A woman in Missouri has filed a lawsuit against Geico claiming that she contracted a sexually transmitted disease from a man after the two had sex inside a car covered by the insurance provider — but Geico is calling the claim a sham.
In the controversial liability lawsuit filed against Geico, the woman claimed she has the right to a coverage claim after having unprotected sex across state lines in her then-lover’s Hyundai Genesis in 2017 and later finding out that she had contracted human papillomavirus, or HPV, as a result, the Daily Mail reported.
The car is insured under her former sexual partner’s name. Both the woman and her partner have chosen to remain anonymous in legal proceedings — she is identified as M.O. while he is identified as M.B.
After her diagnosis, the woman entered legal talks with her partner without Geico’s knowledge, and the two reached an agreement in state court allowing her to collect $5.2 million, which “she can collect, if at all, only from GEICO,” court documents reportedly revealed.
Following the state court judgment, the woman then pursued a coverage claim against the insurance provider, seeking a massive payout of $1 million.

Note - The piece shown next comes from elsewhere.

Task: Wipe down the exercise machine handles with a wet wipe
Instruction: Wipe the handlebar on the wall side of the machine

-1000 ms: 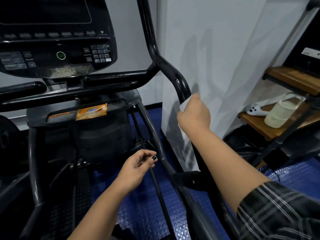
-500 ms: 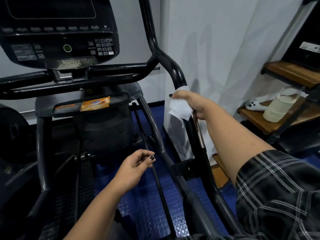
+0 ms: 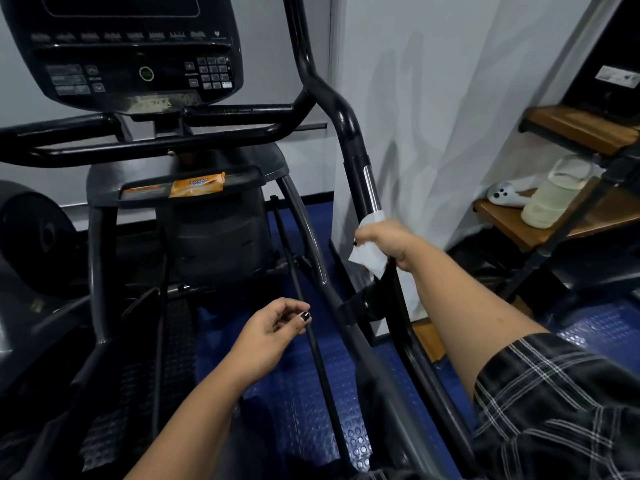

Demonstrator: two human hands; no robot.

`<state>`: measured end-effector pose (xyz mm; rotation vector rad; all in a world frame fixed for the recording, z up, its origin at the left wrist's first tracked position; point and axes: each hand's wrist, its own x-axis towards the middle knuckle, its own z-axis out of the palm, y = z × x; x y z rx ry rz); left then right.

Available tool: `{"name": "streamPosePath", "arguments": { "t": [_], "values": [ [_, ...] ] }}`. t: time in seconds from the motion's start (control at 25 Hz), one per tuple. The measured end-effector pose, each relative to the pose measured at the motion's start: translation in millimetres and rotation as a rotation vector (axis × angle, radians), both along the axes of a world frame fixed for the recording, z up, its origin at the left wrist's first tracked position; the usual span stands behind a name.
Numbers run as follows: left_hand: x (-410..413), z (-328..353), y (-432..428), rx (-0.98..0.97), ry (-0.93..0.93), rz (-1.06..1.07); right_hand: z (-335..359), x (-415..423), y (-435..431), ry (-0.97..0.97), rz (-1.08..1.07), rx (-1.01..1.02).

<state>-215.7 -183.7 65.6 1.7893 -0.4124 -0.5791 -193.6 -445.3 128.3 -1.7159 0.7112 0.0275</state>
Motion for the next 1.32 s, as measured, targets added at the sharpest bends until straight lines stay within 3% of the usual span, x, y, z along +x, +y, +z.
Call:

But Geico has since responded by filing a lawsuit of its own with the U.S. District Court for the District of Kansas, seeking to have the case dismissed.
In the countersuit, the insurance provider essentially calls “bull” on the woman’s claim, arguing its auto policy only applies to bodily injuries arising “out of the ownership, maintenance, or use of” the automobile.
The company goes on to say: “M.O.’s alleged damages have no nexus to the ownership, maintenance, or covered use of the 2014 Hyundai Genesis. In other words, the vehicle’s covered use did not cause M.O.’s alleged injuries; instead, her injuries arose from an intervening cause—namely, her failure to prevent transmission of STDs by having unprotected sex.”
The Daily Mail reported that Geico is also accusing the couple of “conspiring to capitalize on a sordid situation that they themselves created, and is questioning why the pair refuse to make their identities public.”
Specifically, “Geico contends that M.O. and M.B.’s ‘secret’ arbitration was collusive and a sham,” the company states in the suit.
Thus far, the court appears to have agreed with Geico, citing precedent from the Tenth Circuit Court of Appeals.
“While many people would prefer to keep details about their sex lives private, the Tenth Circuit has repeatedly made clear that the risk that a party may suffer some embarrassment by being named in the pleadings is not enough to allow them to proceed anonymously,” the court reasoned in court documents pertaining to the case.
“‘In general, parties who assert damage claims should expect some level of public exposure in employing the courts to resolve their disputes,” it added.
A ruling in the case is still forthcoming.